As a successful business owner, you still may reach a point where life’s realities are at odds with your career. Your health might decline, making it more difficult to keep up the pace, or you may just be tired of working so hard and decide to step aside. Whatever the reason, you probably plan to sell your business and use the proceeds to help finance your retirement. However, waiting until the last minute can be a trap. If you are eager to sell and move on with your life, you’ll be in a poor position to negotiate terms with prospective buyers
Realize reality
Your chances of selling your company for its full value will increase if you develop a succession plan, and such a plan will be more effective if you begin years before an anticipated sale. A viable succession plan has many moving parts, but one way to start is to get a reasonable idea of what your company is worth. You may have heard that another company in your industry was sold for a certain price or that businesses in your industry sell for X times net operating income. Thus, you have an idea of what a buyer would pay for your company.
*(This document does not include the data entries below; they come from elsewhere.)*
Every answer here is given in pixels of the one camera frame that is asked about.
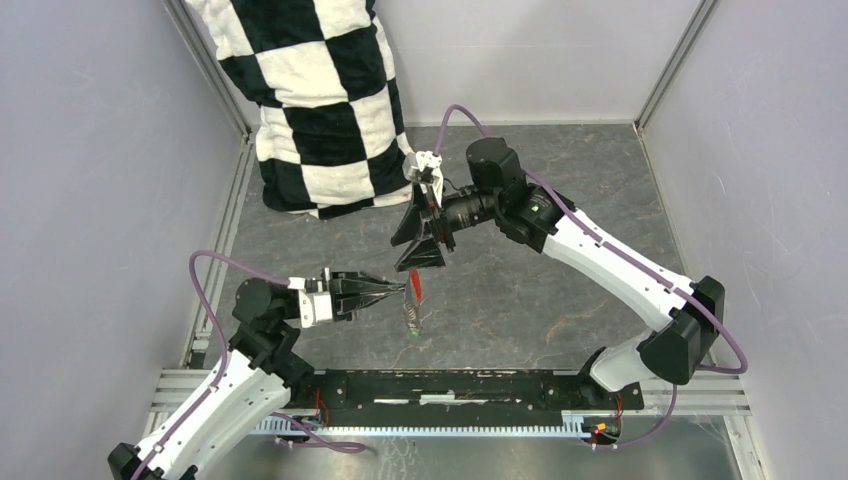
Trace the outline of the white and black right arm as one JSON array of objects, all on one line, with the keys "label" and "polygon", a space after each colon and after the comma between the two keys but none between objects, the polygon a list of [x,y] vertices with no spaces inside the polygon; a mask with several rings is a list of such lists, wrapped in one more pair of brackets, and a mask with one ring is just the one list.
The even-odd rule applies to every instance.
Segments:
[{"label": "white and black right arm", "polygon": [[405,248],[396,271],[444,267],[457,232],[492,221],[510,240],[602,286],[645,324],[643,333],[584,364],[577,392],[585,405],[602,408],[625,386],[653,377],[688,384],[720,336],[723,285],[711,277],[695,282],[628,247],[525,170],[502,138],[472,143],[466,160],[472,183],[450,195],[438,155],[420,151],[404,160],[412,200],[391,238]]}]

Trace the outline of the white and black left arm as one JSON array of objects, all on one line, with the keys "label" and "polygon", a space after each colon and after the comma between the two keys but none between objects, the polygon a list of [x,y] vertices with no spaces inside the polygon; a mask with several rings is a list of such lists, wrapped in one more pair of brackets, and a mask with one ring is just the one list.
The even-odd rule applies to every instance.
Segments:
[{"label": "white and black left arm", "polygon": [[152,434],[107,457],[116,479],[196,479],[262,420],[314,394],[315,369],[294,353],[302,329],[350,321],[403,283],[325,269],[317,278],[253,277],[237,289],[240,326],[203,382]]}]

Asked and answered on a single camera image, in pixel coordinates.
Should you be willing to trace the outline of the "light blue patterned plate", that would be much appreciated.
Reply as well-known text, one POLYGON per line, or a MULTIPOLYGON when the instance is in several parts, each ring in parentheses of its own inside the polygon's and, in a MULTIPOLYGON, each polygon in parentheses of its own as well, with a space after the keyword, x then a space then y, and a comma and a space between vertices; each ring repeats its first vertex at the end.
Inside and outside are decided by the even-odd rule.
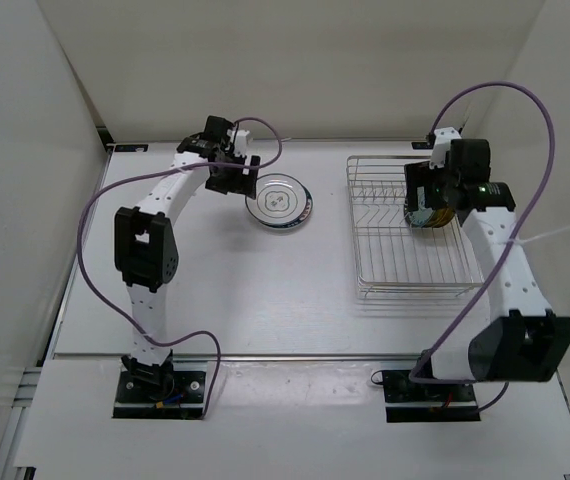
POLYGON ((419 201, 416 210, 411 210, 409 203, 404 203, 404 220, 412 228, 430 228, 436 211, 419 201))

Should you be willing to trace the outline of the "orange sunburst white plate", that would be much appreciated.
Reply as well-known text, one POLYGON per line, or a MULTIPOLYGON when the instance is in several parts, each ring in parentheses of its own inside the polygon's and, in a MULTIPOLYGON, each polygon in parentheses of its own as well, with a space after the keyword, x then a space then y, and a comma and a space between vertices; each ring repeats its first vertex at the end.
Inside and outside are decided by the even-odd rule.
POLYGON ((270 224, 265 222, 258 222, 258 226, 266 232, 275 235, 289 235, 293 234, 303 228, 304 222, 290 222, 287 224, 270 224))

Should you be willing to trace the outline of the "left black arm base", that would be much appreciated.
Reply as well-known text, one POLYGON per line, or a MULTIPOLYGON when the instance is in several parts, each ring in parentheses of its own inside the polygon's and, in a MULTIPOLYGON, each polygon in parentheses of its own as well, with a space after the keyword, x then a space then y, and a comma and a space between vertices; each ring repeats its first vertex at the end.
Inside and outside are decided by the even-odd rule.
POLYGON ((123 357, 112 417, 127 420, 200 420, 205 406, 206 372, 177 370, 169 356, 147 366, 123 357))

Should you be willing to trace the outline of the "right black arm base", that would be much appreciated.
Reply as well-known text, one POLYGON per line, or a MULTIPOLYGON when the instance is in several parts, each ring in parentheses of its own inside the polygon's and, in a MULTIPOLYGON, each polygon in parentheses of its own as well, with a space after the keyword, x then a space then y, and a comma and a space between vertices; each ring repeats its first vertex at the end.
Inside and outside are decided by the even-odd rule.
POLYGON ((416 384, 408 370, 376 370, 370 383, 383 388, 386 422, 460 423, 480 420, 471 385, 416 384))

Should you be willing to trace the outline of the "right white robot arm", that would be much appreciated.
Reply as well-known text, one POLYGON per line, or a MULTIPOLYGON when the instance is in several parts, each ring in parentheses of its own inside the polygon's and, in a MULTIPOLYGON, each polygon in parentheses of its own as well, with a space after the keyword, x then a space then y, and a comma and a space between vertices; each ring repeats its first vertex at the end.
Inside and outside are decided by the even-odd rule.
POLYGON ((570 345, 570 317, 554 313, 518 243, 521 216, 509 187, 490 179, 490 146, 453 128, 430 134, 429 160, 404 168, 409 212, 449 209, 472 246, 484 283, 472 298, 489 317, 459 341, 446 329, 409 379, 425 399, 450 384, 547 382, 570 345))

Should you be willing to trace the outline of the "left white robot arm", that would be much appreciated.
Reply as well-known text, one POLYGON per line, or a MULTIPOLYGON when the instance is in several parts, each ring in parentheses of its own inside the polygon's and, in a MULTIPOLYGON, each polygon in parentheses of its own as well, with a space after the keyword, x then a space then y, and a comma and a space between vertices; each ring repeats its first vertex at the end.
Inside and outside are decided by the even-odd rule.
POLYGON ((166 293, 179 266, 174 236, 178 216, 200 187, 221 194, 256 196, 260 158, 248 155, 250 132, 210 116, 202 132, 177 147, 170 173, 148 195, 115 214, 115 266, 136 323, 132 352, 122 358, 132 381, 153 400, 175 386, 172 348, 166 345, 166 293))
Your expectations, though, may prove to be inaccurate. In most cases, buyers will look at your company as a unique collection of products, services, customers, and employees, and they will make an offer based on their estimate of future profitability. Consequently, you should have your company valued by a knowledgeable appraiser, ideally a few years before putting it up for sale. Look for someone experienced in appraising companies in your industry. You’ll probably have to pay several thousands of dollars for such a valuation, but you’ll know what you reasonably can expect to receive, and you might get ideas about how you can make your company more attractive to bidders.
Select a successor
When you’re ready to sell, you can just put your company on the market or contact a business broker.With this approach, though, you may not know who’ll be taking over your company. Will the new owner antagonize long-term employees or customers? If the deal calls for a buyout over time, will the new owner keep the company healthy enough to make the ongoing payments to you? Such considerations may lead you to choose your successor as part of your succession plan. Your first thought might be a relative, assuming that person is capable and enthusiastic about taking over. Keeping your business in the family may not be possible, though. You may consider a current employee. Promoting from within can ensure that your successor already is familiar with your company’s staff, customers, and suppliers. If you don’t already have a relative or current employee in mind, you can hire someone to groom for an eventual buyout. Whatever path you choose, it is best to start planning early.